Donc toute forme d'activité propre à restituer une excitation analogue à celle qui existe dans la réalité (professionnelle, politique, amicale) tout en étant auto limitée, non débordante, peut remplir cette fonction de sublimation (cinéma, danse, peinture, jeux de société, courses, opéra, roman, match), en créant des tensions (danger, peur, plaisir, tristesse, joie…) parfois contradictoires : sentiments mimétiques.
Cependant il faut distinguer les sports-plaisir, sports-loisir, du sport professionnel lequel met en jeu d'autres types de tension (ou de performance).
Il n'existe pas de société qui ne propose pas à ses membres des loisirs comme simulacre de combat, performances acrobatiques… fournissant une possibilité de délassement émotionnel par rapport à une vie ordinaire tendue, risquée. Cela suppose, à un degré plus ou moins grand, la maîtrise de ses propres pulsions, ce qui ne peut se faire que par apprentissage, dans un processus de civilisation sans début véritable, la vie en société supposant une certaine maîtrise de ses pulsions. Mais processus réversible historiquement comme le nazisme le montre.
Résumé page 62.
Le plaisir du foot :
Dans le foot le mouvement et l'émotion sont liés ;
L'enjeu, la lutte pour le ballon doit se faire dans des limites acceptables, sans blessure ;
Les équipes de foot sont semblables ;
Avec des victoires, pas de nulle sinon changer les règles l'enjeu tue le jeu.
Similitude de l'excitation sportive (tension, point culminant, relâchement) avec l'acte sexuel ; plus largement besoin de lutte inhérent aux sociétés humaines, cf Konrad Lorenz page 78 : les humains ont besoin d'excitation (sexe, bataille). Comme le niveau de pacification est élevé, alors besoin d'affrontements mimétiques.
Les raisons du sport :
Inactivité structurelle (sédentarité) : société postindustrielle ;
Libération des pulsions ;
Manipulation idéologique des états : sublimation du nationalisme ;
Marchandisation : manipulation du signe, société du spectacle.

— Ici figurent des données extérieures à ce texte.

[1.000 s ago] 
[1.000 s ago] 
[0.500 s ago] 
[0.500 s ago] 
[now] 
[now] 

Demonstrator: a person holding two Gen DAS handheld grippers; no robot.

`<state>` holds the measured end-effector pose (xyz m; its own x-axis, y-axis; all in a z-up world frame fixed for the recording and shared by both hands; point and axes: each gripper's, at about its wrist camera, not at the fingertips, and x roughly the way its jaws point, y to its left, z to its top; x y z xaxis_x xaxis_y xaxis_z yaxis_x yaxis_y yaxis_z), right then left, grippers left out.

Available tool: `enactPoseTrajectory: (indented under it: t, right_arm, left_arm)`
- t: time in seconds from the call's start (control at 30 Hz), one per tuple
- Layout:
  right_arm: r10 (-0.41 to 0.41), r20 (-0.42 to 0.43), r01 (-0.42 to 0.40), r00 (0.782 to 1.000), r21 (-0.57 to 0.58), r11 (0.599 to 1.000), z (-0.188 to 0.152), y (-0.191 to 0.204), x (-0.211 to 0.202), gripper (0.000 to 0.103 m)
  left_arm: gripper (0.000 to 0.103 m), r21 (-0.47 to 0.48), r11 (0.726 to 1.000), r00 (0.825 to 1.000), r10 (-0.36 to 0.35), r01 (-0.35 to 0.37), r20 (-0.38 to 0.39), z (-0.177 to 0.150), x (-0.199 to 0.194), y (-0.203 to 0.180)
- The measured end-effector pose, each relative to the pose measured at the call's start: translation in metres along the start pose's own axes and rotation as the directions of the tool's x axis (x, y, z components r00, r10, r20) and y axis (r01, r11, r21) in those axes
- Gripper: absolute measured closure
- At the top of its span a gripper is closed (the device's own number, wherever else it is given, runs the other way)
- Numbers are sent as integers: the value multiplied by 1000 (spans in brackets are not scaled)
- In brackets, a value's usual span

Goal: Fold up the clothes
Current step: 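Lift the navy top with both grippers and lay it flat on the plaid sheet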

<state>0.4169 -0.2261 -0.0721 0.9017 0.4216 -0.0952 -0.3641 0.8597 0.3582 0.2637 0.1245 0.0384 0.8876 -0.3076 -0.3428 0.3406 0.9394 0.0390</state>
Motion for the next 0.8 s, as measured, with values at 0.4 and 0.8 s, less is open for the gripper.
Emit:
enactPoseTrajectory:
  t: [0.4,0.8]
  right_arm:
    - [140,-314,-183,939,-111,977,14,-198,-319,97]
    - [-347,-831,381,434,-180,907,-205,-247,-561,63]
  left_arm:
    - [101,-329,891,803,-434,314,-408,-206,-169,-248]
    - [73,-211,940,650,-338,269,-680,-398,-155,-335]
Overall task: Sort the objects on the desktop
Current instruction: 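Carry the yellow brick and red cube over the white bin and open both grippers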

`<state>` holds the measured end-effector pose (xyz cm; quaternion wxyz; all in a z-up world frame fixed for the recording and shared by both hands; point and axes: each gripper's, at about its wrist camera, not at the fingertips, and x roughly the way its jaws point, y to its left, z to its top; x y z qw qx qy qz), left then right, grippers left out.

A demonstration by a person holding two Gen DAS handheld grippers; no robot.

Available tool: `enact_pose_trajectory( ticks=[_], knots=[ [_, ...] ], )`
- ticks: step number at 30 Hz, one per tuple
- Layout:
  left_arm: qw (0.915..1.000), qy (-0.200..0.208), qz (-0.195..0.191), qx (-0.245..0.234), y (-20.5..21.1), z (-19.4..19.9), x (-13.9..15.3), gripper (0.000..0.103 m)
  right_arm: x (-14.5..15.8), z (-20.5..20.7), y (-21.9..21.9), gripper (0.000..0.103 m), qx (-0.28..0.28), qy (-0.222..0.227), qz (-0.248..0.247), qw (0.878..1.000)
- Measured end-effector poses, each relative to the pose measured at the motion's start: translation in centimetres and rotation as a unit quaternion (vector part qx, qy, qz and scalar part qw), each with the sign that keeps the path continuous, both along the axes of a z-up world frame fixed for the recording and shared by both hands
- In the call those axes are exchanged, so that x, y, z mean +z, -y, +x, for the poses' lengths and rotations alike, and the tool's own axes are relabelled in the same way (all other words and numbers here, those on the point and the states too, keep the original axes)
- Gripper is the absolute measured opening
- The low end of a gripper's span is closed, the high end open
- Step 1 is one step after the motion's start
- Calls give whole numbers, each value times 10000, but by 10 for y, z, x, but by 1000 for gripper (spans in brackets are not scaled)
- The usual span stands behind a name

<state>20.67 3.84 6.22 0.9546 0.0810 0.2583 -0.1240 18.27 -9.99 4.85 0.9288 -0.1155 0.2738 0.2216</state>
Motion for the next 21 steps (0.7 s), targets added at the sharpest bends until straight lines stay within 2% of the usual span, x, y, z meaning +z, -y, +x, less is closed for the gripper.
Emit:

Qu'est-ce que le sport ? À quoi sert-il ? Comment, quand est-il né ? Quels sont les acteurs, institutions qui sont concernés ?
La quête du plaisir dans les loisirs
Loisirs, excitation agréable.
Il existe des formes socialement acceptable de l'expression de l'excitation.
Mais l'excitation et sa satisfaction demeure ce moment de libération de la contrainte. Celle-ci existe quelque soit la société.
Cinq salaires dans le temps libre :
Le travail privé et la gestion familiale ;
Le repos ;
Les soins accordés aux besoins biologiques ;
La sociabilité ;
Les jeux mimétiques.
Donc les loisirs sont inclus dans le temps libre. C'est une part qui augmente. C'est pourquoi on parle de société des loisirs. Les causes sont :
L'allongement de la durée de la vie ;
La réduction du temps de travail ;
L'augmentation de la formation.
Il y a une échelle de la contrainte :
Le travail : subordination ferme et égale des sentiments personnels (même très forts et passionnés) à des exigences et des tâches sociales impersonnelles = échelle dans le travail lui-même : degré d'autonomie, d'épanouissement.
Sphère privée : élevage, reproduction de soi, entretien…
Donc dans les loisirs il y a polarité entre d'une part, l'excitation, la libération de la contrainte, l'expression collective des émotions, et d'autres part le contrôle de cette libération.
Les jeunes mimétiques permettent « un type d'excitation qui ne dérange pas et ne met pas en danger l'ordre relatif de la vie sociale, comme pourrait le faire une excitation véritable. » Ce besoin d'excitation vient de la contrainte habituelle la monotonie, la routine (lesquelles sont rendues nécessaires au bon ordre et à la sécurité).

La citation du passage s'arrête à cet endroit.